When Piroo tried to argue Rodney screamed furiously, “Kishanpur, Kishanpur!” A drumming pain rattled his teeth, and he watched his hands fidgeting with the pistol. He’d have to kill someone.
Caroline spoke in her slow accurate Hindustani. “He’s right, Piroo. I hate it, I don’t know why--but the little boy must rest. We have no choice.”
Piroo shrugged and turned away with a curt, “It’s all the same to me.” Rodney looked keenly at his back: this wasn’t the same man as the carpenter of Bhowani; this was a dangerous man, not to be trusted. One hour at a time. If he ke
pt to that and was alert, he’d save Robin, and himself.
The decision made, he sank under a weight of depression and could not sleep but stared all day at the ants and talked to himself.
As the sun dipped into the hot red blaze behind the trees, they climbed into the cart. In the twilight they were threading through the jungle; at dark they dropped into the ruts of the track and the motion became smoother. The dark bulk of the trees passed over in a silent procession. Piroo swayed in silhouette against low eastern stars.
The night ended, the cart stopped, and the second day passed.

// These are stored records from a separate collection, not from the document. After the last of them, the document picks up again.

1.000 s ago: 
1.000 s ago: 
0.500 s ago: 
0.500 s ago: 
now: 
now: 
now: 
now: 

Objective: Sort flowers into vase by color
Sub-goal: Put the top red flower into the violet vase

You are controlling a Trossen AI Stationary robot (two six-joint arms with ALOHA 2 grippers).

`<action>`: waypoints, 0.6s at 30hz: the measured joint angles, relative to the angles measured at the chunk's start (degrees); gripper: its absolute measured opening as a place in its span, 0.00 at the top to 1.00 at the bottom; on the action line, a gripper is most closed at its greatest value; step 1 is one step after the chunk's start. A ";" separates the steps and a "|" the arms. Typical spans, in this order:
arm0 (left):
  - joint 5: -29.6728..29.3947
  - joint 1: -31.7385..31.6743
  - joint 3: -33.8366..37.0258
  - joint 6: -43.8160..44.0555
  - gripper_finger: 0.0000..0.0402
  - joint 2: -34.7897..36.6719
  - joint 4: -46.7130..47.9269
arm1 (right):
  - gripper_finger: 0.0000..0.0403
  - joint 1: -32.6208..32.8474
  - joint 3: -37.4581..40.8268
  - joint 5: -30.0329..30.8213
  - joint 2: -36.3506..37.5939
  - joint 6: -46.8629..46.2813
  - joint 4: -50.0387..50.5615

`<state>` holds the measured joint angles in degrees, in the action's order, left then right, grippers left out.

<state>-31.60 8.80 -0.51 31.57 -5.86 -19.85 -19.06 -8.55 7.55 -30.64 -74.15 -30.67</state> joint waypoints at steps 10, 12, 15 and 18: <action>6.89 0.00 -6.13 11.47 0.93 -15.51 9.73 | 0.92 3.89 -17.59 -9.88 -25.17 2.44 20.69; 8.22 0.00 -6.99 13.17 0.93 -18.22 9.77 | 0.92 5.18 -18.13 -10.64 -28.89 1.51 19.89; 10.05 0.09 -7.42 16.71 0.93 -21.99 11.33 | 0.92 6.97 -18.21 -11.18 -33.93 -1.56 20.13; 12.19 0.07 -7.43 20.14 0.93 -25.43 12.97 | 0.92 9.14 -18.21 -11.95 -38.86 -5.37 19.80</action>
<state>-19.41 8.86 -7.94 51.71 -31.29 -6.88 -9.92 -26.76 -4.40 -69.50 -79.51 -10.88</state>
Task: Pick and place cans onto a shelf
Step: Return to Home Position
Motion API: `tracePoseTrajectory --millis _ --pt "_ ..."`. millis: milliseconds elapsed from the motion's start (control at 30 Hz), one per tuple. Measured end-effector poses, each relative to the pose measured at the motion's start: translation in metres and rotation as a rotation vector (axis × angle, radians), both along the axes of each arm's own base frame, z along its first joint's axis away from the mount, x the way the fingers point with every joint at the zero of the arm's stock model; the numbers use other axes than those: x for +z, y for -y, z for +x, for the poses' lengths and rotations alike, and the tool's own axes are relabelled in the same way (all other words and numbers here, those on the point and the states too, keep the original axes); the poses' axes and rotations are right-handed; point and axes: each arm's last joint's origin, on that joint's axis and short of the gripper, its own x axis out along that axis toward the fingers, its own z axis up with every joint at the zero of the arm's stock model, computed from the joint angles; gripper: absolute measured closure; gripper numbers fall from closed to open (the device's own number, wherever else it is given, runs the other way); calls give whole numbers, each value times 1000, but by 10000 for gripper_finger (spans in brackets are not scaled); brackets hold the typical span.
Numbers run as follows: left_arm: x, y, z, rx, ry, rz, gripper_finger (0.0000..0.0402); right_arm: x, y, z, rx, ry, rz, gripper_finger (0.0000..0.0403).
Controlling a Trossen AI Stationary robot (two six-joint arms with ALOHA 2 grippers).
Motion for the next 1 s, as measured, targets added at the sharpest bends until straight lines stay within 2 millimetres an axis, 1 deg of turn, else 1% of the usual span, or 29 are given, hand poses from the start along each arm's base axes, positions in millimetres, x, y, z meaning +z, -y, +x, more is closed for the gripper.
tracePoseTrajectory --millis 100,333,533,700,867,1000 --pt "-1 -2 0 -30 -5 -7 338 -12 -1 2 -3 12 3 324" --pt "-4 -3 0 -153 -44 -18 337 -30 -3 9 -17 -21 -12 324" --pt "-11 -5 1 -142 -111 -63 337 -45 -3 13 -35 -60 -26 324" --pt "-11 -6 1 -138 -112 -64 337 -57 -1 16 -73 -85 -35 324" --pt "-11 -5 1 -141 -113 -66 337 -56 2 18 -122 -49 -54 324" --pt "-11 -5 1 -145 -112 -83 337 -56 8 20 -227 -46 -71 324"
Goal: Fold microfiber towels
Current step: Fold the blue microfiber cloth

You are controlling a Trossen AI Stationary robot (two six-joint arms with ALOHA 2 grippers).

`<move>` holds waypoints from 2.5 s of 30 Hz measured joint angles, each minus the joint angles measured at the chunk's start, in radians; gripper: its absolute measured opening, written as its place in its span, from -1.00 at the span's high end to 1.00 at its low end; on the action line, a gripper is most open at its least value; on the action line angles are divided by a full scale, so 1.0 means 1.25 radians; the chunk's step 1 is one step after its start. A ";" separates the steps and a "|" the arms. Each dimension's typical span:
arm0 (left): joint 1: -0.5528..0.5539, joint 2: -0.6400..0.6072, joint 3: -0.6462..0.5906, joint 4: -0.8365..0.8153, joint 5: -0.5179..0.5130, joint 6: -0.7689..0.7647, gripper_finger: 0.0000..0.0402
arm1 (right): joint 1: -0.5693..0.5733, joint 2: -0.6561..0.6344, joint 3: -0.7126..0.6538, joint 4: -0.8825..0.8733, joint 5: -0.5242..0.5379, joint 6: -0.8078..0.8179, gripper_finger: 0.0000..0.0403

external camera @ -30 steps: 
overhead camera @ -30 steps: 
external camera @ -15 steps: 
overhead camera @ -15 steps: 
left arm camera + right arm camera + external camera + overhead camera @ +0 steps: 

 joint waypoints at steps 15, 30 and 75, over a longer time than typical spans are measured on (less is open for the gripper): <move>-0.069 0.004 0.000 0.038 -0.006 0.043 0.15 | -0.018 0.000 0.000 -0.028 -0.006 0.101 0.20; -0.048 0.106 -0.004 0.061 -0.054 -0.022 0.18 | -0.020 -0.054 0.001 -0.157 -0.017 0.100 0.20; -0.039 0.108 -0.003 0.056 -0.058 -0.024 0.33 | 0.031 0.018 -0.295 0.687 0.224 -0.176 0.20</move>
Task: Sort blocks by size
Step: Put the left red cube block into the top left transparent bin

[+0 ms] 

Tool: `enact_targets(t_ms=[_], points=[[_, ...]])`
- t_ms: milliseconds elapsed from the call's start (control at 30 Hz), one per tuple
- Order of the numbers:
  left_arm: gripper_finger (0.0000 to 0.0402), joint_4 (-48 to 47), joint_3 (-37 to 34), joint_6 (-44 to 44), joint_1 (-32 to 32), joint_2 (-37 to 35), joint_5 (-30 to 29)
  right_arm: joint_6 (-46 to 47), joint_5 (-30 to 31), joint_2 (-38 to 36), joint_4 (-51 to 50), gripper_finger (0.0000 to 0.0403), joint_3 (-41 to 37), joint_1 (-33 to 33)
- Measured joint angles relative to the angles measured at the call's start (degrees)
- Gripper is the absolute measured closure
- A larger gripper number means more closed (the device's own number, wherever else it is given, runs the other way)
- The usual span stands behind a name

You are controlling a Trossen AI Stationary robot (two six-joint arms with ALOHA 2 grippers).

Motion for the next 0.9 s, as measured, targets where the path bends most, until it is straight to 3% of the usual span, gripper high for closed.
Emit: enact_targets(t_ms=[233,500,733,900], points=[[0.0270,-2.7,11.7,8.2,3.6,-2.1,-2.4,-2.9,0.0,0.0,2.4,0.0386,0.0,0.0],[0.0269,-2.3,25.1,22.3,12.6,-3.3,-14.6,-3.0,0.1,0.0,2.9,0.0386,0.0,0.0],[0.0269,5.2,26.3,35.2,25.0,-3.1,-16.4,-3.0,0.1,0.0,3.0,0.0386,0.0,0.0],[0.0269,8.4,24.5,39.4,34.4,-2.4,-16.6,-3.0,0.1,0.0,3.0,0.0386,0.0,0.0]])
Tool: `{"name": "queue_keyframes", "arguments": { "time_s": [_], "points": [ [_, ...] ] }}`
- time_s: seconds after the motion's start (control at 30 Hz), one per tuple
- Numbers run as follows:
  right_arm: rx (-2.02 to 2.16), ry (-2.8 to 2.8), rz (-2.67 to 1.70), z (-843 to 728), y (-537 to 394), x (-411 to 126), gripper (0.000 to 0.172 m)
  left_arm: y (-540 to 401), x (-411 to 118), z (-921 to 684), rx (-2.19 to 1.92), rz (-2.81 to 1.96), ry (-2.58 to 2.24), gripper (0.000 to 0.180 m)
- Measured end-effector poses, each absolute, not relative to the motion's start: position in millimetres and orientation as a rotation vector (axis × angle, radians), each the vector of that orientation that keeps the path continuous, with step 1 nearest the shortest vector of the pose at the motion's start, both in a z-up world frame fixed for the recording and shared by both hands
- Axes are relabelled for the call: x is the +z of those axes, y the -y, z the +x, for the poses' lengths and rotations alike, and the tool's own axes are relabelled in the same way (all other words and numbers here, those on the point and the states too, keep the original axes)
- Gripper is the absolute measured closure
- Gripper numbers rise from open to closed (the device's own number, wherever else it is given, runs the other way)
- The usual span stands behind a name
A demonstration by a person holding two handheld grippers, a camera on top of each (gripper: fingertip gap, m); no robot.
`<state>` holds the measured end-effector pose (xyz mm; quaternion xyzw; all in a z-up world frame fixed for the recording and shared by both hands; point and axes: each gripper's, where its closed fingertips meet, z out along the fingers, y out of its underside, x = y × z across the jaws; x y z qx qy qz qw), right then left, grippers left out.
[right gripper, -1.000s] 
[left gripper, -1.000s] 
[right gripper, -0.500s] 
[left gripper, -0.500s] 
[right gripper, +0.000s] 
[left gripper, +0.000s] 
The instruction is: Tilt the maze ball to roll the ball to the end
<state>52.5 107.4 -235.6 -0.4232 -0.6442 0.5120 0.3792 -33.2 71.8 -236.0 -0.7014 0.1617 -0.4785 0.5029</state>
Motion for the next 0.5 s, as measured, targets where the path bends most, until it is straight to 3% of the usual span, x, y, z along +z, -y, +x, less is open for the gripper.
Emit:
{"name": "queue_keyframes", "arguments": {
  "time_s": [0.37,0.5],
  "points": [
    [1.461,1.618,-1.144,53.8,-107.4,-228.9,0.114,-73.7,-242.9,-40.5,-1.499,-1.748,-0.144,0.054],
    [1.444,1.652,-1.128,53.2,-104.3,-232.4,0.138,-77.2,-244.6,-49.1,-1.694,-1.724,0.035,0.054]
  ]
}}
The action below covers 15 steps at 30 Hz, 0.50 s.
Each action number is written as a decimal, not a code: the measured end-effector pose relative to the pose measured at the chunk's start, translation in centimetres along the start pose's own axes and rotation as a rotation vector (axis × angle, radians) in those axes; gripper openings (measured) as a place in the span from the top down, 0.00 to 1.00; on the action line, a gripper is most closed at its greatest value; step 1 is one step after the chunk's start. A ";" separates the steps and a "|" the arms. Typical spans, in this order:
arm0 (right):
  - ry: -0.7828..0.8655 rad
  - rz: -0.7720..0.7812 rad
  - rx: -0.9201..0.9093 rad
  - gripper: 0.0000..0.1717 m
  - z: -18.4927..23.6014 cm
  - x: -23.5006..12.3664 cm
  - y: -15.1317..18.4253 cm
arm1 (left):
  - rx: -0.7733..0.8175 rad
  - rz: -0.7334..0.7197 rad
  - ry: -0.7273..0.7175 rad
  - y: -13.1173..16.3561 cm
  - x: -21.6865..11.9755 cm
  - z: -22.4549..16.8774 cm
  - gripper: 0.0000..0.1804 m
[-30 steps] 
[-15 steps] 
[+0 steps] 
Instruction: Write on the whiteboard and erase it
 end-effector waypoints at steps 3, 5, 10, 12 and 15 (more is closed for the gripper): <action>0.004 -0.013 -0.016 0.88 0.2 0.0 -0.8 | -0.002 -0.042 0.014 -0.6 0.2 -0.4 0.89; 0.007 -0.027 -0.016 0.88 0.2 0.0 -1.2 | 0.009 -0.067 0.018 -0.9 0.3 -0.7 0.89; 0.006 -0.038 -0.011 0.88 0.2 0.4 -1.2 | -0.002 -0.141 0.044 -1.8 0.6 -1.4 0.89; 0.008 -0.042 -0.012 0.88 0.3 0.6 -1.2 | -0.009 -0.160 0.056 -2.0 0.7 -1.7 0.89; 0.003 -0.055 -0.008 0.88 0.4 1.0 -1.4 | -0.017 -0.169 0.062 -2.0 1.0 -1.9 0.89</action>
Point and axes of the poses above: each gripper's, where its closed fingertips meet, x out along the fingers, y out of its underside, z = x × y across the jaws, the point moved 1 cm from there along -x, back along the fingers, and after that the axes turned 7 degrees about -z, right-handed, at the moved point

Here there was no pool, and Piroo dug with his pickaxe to uncover a brackish trickle two feet down.
In the evening, as they set out, Piroo said, “We will cross at the ford by the falls. There may be other carts on the trail. Men travel by night in this season. I do not think we are in great danger, but keep hidden; and remember, do not shoot unless I say the word.”
There were other carts moving through the night. Piroo whispered that one, going in the same direction, was close ahead; shredded tendrils of dust from its wheels hung under the trees still. Twice carts creaked past in the opposite direction; once a group of men trotted by, bunched together and singing to frighten off wild beasts. Beside a deserted shrine there was a sepoy; his rifle was in his hand and he was getting up from sleep.
The sound of the falls swished against the canvas, and the bullocks splashed into the ford. Rodney, peering out, could recognize now each ridge and plain of the hunting preserve: there Sumitra saw a paradise flycatcher, that branch nearly knocked Isobel’s hat off, here the Silver Guru had sat by the Monkeys’ Well and waited for the Dewan. The monkeys crashed and chattered overhead. The cart turned off, moved through the grove until it was out of sight of the trail, and stopped. The monkeys fell silent.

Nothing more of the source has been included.